Southland extends as far northwest as Lake Manapouri and as far east as Balclutha. It is the country's coolest and rainiest region, yet the even spread of its rainfall is the very foundation of its economy—the production of grass and grass seed, which in turn supports large numbers of sheep and dairy farms. Southland also has the longest daylight hours in New Zealand, and the Percy Burn Viaduct (near Tuatapere) is believed to be the largest wooden rail viaduct remaining in the world.
The area's coastline saw early settlement by Maori sealers and whalers. Today, the region's fishing industry is a major force—its contributions include those succulent Bluff oysters and crayfish (rock lobsters) you've devoured in your New Zealand travels.

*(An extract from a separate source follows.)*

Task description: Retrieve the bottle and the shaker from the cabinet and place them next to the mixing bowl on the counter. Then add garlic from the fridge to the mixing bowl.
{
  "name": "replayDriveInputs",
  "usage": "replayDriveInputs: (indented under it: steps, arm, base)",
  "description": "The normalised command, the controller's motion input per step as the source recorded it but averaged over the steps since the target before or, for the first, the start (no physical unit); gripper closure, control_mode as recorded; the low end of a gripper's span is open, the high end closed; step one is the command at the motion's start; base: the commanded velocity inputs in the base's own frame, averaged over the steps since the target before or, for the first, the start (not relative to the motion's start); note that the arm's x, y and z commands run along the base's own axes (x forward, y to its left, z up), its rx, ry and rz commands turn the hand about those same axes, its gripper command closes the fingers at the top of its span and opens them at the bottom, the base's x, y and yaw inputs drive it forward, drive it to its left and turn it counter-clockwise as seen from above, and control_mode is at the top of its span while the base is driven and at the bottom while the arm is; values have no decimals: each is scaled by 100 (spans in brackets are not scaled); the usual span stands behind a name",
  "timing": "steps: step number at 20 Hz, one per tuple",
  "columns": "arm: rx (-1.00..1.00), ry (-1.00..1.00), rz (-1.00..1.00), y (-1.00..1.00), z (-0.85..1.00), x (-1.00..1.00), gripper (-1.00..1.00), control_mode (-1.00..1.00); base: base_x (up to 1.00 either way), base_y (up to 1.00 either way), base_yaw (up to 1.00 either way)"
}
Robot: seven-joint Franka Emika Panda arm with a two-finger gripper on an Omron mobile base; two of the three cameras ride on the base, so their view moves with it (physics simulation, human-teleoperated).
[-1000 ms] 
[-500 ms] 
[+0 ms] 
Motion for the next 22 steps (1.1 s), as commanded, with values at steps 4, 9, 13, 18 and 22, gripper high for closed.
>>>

Invercargill is a convenient central base for exploring the region. It lies an easy 2-hour drive from Fiordland and 21/2 hours from Dunedin, via Highway 1. It is the central focus of Southland— the only place in New Zealand where Scottish heritage has left a distinctive accent among the people, which you'll notice in the way many people roll the letter r.It is a place of incredible friendliness and hospitality, and the only spot in the world where people can see living tuatara, the only lizard left from the dinosaur age.
Stewart Island, the third-largest island of New Zealand, is an area of raucous birdcall, lush native vegetation, and unchanged Kiwi habits—which goes for both the human and the ornithological species.